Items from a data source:
BEGIN
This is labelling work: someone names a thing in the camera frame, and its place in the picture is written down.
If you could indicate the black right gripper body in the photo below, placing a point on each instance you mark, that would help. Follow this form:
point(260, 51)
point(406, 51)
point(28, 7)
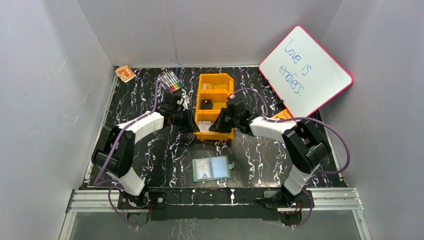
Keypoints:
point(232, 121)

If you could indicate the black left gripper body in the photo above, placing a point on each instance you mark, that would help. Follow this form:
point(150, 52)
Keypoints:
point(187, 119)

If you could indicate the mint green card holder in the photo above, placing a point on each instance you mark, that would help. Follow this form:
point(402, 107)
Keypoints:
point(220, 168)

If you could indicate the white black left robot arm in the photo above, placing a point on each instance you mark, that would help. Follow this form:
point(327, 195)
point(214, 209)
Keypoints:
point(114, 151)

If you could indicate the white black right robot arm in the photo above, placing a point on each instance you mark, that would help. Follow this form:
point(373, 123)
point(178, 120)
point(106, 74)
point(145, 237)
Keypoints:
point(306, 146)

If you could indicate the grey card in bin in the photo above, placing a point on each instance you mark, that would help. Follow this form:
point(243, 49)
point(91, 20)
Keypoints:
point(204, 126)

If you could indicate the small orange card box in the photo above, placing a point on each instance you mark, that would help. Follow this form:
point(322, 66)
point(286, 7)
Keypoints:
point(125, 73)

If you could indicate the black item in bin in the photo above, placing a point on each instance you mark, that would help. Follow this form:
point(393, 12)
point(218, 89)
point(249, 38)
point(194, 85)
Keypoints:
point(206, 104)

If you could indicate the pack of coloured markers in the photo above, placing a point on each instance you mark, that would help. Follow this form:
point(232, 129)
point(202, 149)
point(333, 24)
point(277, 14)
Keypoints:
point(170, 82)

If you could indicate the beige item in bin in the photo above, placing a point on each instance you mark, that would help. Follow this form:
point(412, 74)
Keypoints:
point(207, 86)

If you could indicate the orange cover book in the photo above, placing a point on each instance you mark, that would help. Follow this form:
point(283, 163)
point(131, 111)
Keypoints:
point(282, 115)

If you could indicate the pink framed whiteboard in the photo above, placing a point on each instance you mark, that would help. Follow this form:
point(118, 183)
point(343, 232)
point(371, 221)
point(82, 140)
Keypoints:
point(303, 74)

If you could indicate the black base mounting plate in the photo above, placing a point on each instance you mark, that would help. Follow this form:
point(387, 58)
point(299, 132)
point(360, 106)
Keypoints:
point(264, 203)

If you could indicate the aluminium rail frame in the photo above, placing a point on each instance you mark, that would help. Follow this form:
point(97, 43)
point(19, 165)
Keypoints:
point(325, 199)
END
BEGIN
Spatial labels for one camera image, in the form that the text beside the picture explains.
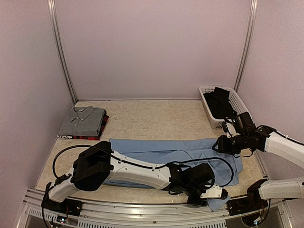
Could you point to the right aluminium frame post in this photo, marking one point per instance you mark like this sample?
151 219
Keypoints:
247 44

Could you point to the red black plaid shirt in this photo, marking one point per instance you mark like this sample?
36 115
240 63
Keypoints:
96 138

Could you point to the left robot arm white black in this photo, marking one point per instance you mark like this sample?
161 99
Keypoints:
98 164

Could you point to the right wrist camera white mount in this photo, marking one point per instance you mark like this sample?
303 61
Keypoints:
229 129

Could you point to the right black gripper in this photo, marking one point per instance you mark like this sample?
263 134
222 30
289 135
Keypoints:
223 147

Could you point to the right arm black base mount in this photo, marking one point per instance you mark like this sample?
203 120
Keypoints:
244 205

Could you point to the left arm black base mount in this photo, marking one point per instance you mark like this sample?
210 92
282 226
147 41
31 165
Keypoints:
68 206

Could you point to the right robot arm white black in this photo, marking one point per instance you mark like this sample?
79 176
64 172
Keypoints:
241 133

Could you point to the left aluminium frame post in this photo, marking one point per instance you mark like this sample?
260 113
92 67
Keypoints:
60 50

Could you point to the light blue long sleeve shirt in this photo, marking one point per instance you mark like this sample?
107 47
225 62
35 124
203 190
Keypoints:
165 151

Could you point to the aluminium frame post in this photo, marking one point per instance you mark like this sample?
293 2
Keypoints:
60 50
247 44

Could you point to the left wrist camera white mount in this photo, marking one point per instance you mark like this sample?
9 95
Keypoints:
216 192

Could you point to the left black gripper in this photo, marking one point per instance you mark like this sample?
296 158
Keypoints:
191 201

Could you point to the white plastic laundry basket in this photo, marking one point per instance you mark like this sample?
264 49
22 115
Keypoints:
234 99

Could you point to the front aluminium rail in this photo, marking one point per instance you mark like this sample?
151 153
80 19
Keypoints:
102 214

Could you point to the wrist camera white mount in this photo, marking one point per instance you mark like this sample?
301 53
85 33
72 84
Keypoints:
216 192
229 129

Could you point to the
END
> DESCRIPTION OF THE TASK
Where the word "rail" appears in a line of the entries above, count that line; give only the number.

> SOLUTION FOR THIS TASK
2